▶ **Aim of the exercise**:
Output the entries exactly as they appear. Pictures should not be included.

▶ **Records supplied**:
+--

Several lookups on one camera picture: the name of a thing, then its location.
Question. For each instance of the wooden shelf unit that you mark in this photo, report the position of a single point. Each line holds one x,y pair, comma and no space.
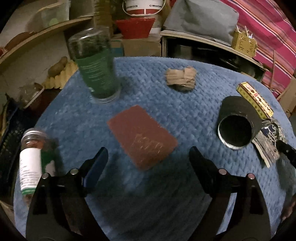
29,61

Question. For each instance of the blue textured table cloth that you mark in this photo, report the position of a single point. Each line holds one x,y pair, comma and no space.
148,190

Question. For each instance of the white label spice jar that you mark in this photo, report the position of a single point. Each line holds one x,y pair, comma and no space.
37,157

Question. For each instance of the red plastic basket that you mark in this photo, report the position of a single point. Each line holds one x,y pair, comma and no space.
135,28

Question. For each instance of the yellow rectangular box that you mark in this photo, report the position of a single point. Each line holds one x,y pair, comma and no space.
256,100

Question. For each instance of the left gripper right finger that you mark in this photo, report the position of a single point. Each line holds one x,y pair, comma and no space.
249,219

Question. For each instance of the yellow egg carton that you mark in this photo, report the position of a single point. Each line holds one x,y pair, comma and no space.
59,81

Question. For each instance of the crumpled brown cardboard piece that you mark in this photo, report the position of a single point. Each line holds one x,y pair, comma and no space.
181,79

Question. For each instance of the yellow utensil holder box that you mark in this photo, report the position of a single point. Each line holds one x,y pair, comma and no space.
243,43

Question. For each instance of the black cylindrical tube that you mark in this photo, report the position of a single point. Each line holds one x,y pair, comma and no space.
238,122

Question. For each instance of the silver patterned wrapper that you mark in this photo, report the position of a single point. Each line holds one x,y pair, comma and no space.
265,141

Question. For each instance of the green label glass jar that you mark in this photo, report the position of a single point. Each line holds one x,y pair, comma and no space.
91,51

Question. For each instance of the striped pink red curtain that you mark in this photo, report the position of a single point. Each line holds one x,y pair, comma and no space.
275,38

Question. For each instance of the white plastic bucket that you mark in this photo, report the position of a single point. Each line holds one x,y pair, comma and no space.
146,9

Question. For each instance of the clear plastic container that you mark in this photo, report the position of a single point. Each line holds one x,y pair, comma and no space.
54,13

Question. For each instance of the grey fabric cover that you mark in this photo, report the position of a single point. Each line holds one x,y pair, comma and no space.
213,20

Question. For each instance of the dark blue plastic crate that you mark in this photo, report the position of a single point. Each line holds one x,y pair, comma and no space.
10,146

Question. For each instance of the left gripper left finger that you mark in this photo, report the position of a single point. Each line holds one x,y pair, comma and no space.
59,211

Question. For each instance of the low wooden side table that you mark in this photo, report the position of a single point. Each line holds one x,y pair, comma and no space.
190,47

+--

▶ **Solution for this task**:
Several lookups on one camera picture: the name of a thing, then its location.
Question. For each instance of the wooden shelf unit that you mark in this photo, report the position of a single point. Each line holds one x,y pair, comma and no space.
29,61

Question. For each instance of the blue textured table cloth that you mark in this photo, report the position of a single point. Each line holds one x,y pair, comma and no space.
148,190

Question. For each instance of the white label spice jar that you mark in this photo, report the position of a single point. Each line holds one x,y pair, comma and no space.
37,157

Question. For each instance of the red plastic basket that you mark in this photo, report the position of a single point. Each line holds one x,y pair, comma and no space.
135,28

Question. For each instance of the yellow rectangular box that you mark in this photo, report the position of a single point. Each line holds one x,y pair, comma and no space.
256,100

Question. For each instance of the left gripper right finger that you mark in this photo, report the position of a single point. Each line holds one x,y pair, comma and no space.
249,219

Question. For each instance of the yellow egg carton that you mark in this photo, report the position of a single point. Each line holds one x,y pair, comma and no space.
59,81

Question. For each instance of the crumpled brown cardboard piece that you mark in this photo, report the position of a single point. Each line holds one x,y pair, comma and no space.
181,79

Question. For each instance of the yellow utensil holder box that you mark in this photo, report the position of a single point. Each line holds one x,y pair, comma and no space.
243,43

Question. For each instance of the black cylindrical tube that you mark in this photo, report the position of a single point. Each line holds one x,y pair, comma and no space.
238,122

Question. For each instance of the silver patterned wrapper that you mark in this photo, report the position of a single point. Each line holds one x,y pair, comma and no space.
265,141

Question. For each instance of the green label glass jar that you mark in this photo, report the position of a single point. Each line holds one x,y pair, comma and no space.
91,51

Question. For each instance of the striped pink red curtain that you mark in this photo, report the position of a single point. Each line holds one x,y pair, comma and no space.
275,38

Question. For each instance of the white plastic bucket that you mark in this photo, report the position of a single point. Each line holds one x,y pair, comma and no space.
146,9

Question. For each instance of the clear plastic container that you mark in this photo, report the position of a single point. Each line holds one x,y pair, comma and no space.
54,13

Question. For each instance of the grey fabric cover that you mark in this photo, report the position of a single point. Each line holds one x,y pair, comma and no space.
213,20

Question. For each instance of the dark blue plastic crate that you mark in this photo, report the position of a single point. Each line holds one x,y pair, comma and no space.
10,146

Question. For each instance of the left gripper left finger that you mark in this photo, report the position of a single point. Each line holds one x,y pair, comma and no space.
59,211

Question. For each instance of the low wooden side table that you mark in this photo, report the position of a single point. Each line holds one x,y pair, comma and no space.
190,47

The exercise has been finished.